> What this task involves: Lines with the string "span" must each be copied from the listing.

> Data section:

__________________________________________________

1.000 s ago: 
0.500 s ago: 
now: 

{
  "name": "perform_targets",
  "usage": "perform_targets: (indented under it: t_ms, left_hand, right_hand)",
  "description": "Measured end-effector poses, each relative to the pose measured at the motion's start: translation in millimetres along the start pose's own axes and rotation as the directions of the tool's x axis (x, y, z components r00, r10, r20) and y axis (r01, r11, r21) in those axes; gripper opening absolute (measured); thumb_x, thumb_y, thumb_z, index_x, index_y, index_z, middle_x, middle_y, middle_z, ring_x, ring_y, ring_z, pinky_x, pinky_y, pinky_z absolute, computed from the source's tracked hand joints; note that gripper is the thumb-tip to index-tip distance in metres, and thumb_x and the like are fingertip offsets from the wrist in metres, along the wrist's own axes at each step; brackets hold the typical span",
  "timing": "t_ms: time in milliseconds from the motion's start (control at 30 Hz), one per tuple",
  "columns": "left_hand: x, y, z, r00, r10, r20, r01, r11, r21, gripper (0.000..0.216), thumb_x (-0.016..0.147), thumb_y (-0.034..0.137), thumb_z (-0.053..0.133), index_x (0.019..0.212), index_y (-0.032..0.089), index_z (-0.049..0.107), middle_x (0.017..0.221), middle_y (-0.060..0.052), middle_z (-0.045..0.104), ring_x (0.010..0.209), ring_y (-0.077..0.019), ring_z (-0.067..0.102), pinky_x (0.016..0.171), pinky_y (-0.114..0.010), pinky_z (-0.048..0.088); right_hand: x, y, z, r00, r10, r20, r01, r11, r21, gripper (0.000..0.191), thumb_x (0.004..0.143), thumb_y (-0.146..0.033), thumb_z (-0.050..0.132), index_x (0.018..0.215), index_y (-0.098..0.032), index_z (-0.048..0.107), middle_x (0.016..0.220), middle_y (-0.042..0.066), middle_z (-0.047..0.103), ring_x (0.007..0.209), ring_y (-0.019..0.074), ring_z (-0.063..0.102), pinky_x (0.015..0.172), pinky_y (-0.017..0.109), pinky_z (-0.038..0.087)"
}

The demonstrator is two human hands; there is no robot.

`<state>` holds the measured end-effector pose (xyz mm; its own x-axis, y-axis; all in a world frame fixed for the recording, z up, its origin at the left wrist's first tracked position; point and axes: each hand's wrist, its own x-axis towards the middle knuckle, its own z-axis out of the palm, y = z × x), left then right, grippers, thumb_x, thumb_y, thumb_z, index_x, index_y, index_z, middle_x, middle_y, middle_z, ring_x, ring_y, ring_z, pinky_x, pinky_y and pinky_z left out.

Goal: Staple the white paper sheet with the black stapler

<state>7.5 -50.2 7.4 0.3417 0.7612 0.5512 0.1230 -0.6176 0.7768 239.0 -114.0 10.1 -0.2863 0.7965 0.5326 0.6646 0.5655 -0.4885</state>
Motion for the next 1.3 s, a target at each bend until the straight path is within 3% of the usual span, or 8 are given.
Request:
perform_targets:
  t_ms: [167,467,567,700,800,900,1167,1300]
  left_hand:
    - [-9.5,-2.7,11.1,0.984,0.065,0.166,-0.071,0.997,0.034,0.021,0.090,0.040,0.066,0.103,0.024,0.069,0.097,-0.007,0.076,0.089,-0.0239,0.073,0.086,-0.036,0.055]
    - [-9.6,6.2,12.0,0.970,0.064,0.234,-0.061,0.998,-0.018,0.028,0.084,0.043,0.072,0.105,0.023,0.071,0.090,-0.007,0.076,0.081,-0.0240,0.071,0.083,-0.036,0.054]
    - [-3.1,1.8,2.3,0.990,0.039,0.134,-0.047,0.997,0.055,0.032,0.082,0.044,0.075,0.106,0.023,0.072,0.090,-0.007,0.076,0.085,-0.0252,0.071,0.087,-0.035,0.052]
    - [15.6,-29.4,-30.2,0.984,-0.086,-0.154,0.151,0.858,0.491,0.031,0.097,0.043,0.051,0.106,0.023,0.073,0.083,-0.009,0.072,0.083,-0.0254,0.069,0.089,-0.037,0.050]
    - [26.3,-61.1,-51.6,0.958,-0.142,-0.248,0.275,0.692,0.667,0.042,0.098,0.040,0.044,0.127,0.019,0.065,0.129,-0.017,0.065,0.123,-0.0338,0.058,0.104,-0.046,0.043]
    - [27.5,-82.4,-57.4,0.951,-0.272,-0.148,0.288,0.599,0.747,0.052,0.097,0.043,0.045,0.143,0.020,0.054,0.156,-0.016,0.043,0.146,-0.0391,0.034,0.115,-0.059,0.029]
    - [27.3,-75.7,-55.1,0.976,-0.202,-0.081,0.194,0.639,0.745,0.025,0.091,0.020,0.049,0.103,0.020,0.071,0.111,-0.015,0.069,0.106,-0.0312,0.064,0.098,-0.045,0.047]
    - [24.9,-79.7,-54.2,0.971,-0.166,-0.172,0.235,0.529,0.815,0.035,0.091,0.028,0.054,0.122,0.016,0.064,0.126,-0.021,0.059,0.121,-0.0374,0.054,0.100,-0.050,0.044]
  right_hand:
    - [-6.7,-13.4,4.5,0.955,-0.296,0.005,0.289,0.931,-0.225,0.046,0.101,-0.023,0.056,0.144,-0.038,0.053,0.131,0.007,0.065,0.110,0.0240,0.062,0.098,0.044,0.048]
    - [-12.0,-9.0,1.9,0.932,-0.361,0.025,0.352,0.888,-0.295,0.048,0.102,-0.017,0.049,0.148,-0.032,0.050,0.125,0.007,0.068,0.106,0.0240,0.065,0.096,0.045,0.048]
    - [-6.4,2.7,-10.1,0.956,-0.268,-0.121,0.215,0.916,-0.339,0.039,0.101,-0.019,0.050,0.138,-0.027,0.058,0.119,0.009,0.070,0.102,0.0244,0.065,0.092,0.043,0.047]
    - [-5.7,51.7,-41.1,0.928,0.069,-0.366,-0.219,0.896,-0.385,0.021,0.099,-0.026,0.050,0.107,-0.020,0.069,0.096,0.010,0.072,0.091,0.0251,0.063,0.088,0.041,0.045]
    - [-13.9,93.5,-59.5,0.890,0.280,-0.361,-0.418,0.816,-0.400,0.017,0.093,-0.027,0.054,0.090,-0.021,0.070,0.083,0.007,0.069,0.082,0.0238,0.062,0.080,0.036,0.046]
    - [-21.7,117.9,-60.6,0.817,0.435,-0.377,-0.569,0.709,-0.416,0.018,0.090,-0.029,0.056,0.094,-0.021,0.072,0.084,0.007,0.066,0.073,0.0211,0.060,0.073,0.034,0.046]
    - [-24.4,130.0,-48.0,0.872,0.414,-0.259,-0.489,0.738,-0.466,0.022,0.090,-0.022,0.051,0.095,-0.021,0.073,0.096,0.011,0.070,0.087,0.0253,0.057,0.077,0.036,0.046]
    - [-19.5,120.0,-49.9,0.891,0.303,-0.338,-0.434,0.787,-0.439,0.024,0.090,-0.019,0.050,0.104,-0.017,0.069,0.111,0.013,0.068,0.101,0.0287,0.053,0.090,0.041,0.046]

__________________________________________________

> Final answer:
  "description": "Measured end-effector poses, each relative to the pose measured at the motion's start: translation in millimetres along the start pose's own axes and rotation as the directions of the tool's x axis (x, y, z components r00, r10, r20) and y axis (r01, r11, r21) in those axes; gripper opening absolute (measured); thumb_x, thumb_y, thumb_z, index_x, index_y, index_z, middle_x, middle_y, middle_z, ring_x, ring_y, ring_z, pinky_x, pinky_y, pinky_z absolute, computed from the source's tracked hand joints; note that gripper is the thumb-tip to index-tip distance in metres, and thumb_x and the like are fingertip offsets from the wrist in metres, along the wrist's own axes at each step; brackets hold the typical span",
Motion for the next 1.3 s, a target at each bend until the straight path is within 3% of the usual span, or 8 are given.

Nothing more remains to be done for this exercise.